Models trained with #Barcelona Instagram data
I research in methods to learn visual features from paired visual and textual data in a self-supervised way. A natural source of this multimodal data is the Web and the social media networks. As an application of my research, I trained models to learn relations between words and images from Instagram publications related to #Barcelona. Using that technology I did an analysis of what relations between words and images do tourists vs locals establish, which was published in the MULA ECCV 2018 workshop, and is available here.
In this post I use the Google DeepDream algorithm on those models. DeepDream magnifies the visual features that a CNN detects on an image, producing images where the recognized patterns are amplified. Applying it to models trained with #Barcelona Instagram data, we can generate images where the visual features that are more strongly related to most mentioned concepts are amplified, which shows us in a single canvas the most popular visual features and concepts of #Barcelona.
The DeepDream algorithm
The DeepDream algorithm was presented by Google in this post of its AI Blog in 2015. It magnifies the patterns that a given layer recognizes in an input image, and then generates a new image where those patterns are amplified. The basic idea, as it is explained in their blog, is asking the network: “Whatever you see there, I want more of it”. As an example, imagine that we have a CNN trained to recognize only car wheels. When we input an image and use the DeepDream algorithm to amplify what the network sees, it will create an image where any circular shape in the input image has been “converted into” a car wheel (actually, into how the CNN thinks a car wheel looks like).
We can select any layer and ask the CNN to enhance what it sees. Lower layers will produce lower level patterns, since they are sensible to basic features, but higher layers will produce more sophisticated patterns or whole objects. Applying this algorithm iteratively (to its own output) will result in images where the detected patterns have been more amplified. If we add some zooming and scaling to the iteration process, we can generate images that look pretty good.
I recommend reading their blog post. They also provide a IPython notebook based on Caffe with a DeepDream implementation. The code I have used, adapted from that notebook, is available here.
To understand what the algorithm is doing, let’s inspect what it does in the first iterations.
Hallucinating a city
Can you recognize anything in the above results?
Let’s continue iterating:
Interesting right?
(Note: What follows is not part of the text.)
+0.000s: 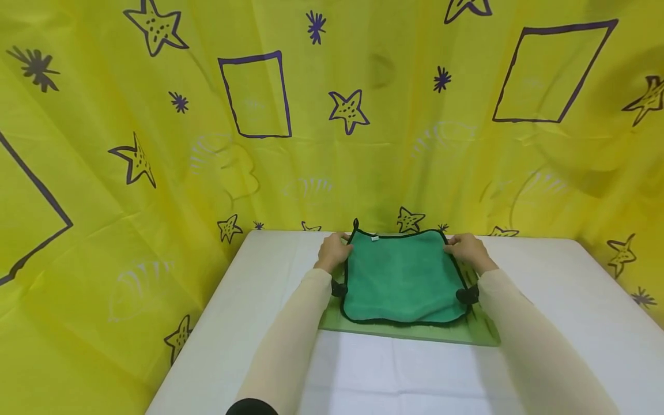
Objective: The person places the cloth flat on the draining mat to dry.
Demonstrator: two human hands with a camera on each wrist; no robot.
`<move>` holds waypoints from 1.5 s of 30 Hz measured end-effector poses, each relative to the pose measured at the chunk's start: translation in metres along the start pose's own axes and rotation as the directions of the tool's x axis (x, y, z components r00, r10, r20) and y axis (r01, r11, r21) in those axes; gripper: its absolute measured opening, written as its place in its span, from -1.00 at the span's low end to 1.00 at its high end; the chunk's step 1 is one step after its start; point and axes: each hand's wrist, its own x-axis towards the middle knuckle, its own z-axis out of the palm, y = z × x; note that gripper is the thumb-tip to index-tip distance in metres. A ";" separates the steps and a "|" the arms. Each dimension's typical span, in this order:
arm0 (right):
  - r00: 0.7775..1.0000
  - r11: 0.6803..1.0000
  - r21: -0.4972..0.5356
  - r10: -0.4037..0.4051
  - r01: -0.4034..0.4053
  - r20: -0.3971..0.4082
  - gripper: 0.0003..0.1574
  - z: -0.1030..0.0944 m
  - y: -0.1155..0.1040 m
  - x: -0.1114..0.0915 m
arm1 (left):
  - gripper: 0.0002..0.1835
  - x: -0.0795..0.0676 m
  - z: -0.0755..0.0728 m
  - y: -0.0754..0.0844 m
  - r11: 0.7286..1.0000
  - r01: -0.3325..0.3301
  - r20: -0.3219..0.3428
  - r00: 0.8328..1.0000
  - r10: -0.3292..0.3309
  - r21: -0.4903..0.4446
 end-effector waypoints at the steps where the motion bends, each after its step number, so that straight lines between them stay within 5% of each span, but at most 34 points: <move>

Looks like a city made of deformed Barcelona top tourist attractions with some random dogs (inherited from the ImageNet pretraining) in it.
It’s even more hallucinatory seeing the iterative process in the opposite direction:
Using random noise
We don’t even need to use an input image. We can use random noise as the starting point, and ask the CNN to amplify what it sees on it.
Instead of asking the net to amplify what a layer recognizes on an image, we can guide the hallucinations. We do that by using a guide image and asking the net to amplify in the input image what it sees in that guide image.
Using this technique, we can ask the CNN to amplify the hamburger recognitions. -Actually, since we have trained the CNN to embed images in a semantic space, we will are asking to amplify food recognitions-.
Let’s see now what the CNN hallucinates when we ask it to amplify Gaudi related stuff, using as the guide image his dragon statue.
Amplifying different layers
Amplifying different layers and using different input images result in really cool images.
The Barcelona Islands
The Football Club Barcelona Detector
The spacecraft control center
The size of the generated images is only limited by your GPU memory. With a Titan X 12GB I’ve been able to generate 3500x1800 images, as the one shown below. This DeepDream implementation allows to generate bigger images and to use multiple GPU’s.